Как известно, Пруст многократно и настойчиво отрицал наличие прототипов у персонажей своей книги. В этих отрицаниях мы должны видеть прежде всего ясно выраженную творческую установку. Пруст конструировал своих героев из отдельных черт как близких знакомых, так и достаточно случайных людей, с которыми его сводили те или иные обстоятельства. Тем самым прототипов оказывалось не один или два, а множество. И лишь для одного героя он делал исключение, да и то с некоторыми оговорками. Это Сванн. Так, известному критику и журналисту Габриэлю Астрюку Пруст написал: «Как это вы распознали Ааса? В моей книге я не даю ничьих реальных портретов [...]. Аас в самом деле единственный, кого я не то чтобы хотел изобразить, но кто, в конце концов (хотя я и наделил его несколько иным внутренним миром), стал отправной точкой для моего Сванна»[610]
.Предки Шарля Ааса (1832 – 1902) переселились во Францию из Германии, где обитали в еврейском гетто Франкфурта-на-Майне.
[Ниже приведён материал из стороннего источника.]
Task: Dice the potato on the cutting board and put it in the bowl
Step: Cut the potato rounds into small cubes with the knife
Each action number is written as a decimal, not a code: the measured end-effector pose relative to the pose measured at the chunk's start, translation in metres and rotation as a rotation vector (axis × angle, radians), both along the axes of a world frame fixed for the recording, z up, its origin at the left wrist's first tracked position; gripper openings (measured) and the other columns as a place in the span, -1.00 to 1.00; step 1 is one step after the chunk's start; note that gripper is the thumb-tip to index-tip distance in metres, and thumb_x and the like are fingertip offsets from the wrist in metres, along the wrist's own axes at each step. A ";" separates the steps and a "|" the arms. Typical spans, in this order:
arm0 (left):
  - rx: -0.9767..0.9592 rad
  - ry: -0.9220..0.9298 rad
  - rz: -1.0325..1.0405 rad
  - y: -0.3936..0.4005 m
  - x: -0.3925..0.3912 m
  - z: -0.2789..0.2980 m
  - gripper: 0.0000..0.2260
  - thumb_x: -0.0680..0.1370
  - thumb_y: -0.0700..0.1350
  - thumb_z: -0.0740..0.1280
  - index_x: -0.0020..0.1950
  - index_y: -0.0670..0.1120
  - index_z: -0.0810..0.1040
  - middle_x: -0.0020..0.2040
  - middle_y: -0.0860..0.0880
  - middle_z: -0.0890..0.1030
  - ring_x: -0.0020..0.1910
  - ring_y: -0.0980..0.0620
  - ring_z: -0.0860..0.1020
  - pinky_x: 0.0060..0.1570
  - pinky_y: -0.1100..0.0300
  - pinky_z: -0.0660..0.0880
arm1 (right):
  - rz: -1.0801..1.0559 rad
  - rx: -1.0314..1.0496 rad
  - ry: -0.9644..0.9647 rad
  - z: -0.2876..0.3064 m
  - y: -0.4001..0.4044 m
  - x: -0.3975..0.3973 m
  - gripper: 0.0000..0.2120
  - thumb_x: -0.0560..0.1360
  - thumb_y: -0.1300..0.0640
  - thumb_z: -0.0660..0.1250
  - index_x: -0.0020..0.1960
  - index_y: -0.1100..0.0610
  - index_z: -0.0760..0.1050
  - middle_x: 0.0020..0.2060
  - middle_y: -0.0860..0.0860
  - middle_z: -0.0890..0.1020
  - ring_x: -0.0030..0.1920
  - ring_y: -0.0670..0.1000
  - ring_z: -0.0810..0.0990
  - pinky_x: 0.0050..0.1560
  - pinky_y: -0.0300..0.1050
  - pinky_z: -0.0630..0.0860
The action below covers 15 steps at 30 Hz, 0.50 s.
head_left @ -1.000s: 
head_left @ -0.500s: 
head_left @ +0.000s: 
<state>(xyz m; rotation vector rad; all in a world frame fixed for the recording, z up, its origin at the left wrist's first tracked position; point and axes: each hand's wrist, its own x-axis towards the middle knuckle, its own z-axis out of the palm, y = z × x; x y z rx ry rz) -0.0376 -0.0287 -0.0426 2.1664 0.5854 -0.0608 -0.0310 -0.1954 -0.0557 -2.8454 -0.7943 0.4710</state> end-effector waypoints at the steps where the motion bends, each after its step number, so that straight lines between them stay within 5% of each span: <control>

Сам Аас слыл образцом элегантности, бывал в самых аристократических, а также артистических салонах, состоял членом Жокей-клуба, а также элитарнейшего «Кружка Королевской улицы», о котором еще пойдет у нас речь. Аас был завзятым дамским угодником, имел массу любовных связей, в том числе с Сарой Бернар. Итак, Аас был человек светский, и в этом ему вполне соответствовал Сванн. Вот только чего Аасу недоставало – это творческого начала. Сванн, как мы знаем, работал над монографией о Вермеере, и эта тема проходит через все части эпопеи Пруста. Аас же, видимо, за свою жизнь не написал ничего, да и не стремился к этому. Писал другой претендент на роль прототипа Сванна – Шарль Эфрусси (1849 – 1905), коллекционер, искусствовед, журналист, как Аас и Сванн – выходец из еврейской среды, многолетний редактор важнейшего искусствоведческого периодического издания «Газетт де Боз-ар». Эфрусси собирал картины, в том числе Эдуарда Мане, написал монографию о Дюрере и книгу о французском живописце Поле Бодри. Но уроженец Одессы, учившийся в Вене, Эфрусси, при всех его знаниях и тонком вкусе, сохранил в своем облике и даже речи некоторую «местечковость» (над чем охотно подсмеивались современники), он не был денди, хотя и был принят в светских (но скорее все-таки артистических) кругах и, естественно, не состоял членом Жокей-клуба. Таким образом, художественные интересы Сванна взяты Прустом не у Ааса, а скорее всего у Эфрусси, однако дендизм Сванна, его щегольство и светскость на первых порах были решающими в трактовке этого персонажа.
Посмотрим, как Пруст выбрал фамилию своему герою. Он делал это несомненно с оглядкой на фамилию Ааса, позволяя себе явную словесную игру. «Haas» – это довольно распространенный в Эльзасе, Лотарингии и Фландрии патроним со значением «заяц». Пугливого, склонного к жизни в стае, быстро размножающегося «Зайца», неизменно окруженного обильным потомством, Пруст заменил «Сванном», то есть «Лебедем», птицей гордой, одинокой и прекрасной. Образ лебедя, как пишет В. Н. Топоров, связан со времен древности «с представлением о способности души странствовать по небу в образе Лебедя, выступающего как символ возрождения, чистоты, целомудрия, гордого одиночества, мудрости, пророческих способностей, поэзии и мужества, совершенства, но и смерти»[611]
. Образ лебедя постоянно встречается в литературе и искусстве рубежа веков (уже вне избитой к тому времени темы «Леды и Лебедя»); мы находим те или иные интерпретации этой темы у Чайковского, Мунка, Врубеля, Сен-Санса, Рильке, Малларме, несколько раньше – у Бодлера и Вагнера. Пример последнего был для Пруста особенно важен. Мы имеем в виду вагнеровского «Лоэнгрина», где в последнем акте посланец Грааля прощается со своим лебедем, который, погрузившись в воду, оборачивается прекрасным юношей – принцем Готфридом, братом героини оперы Эльзы.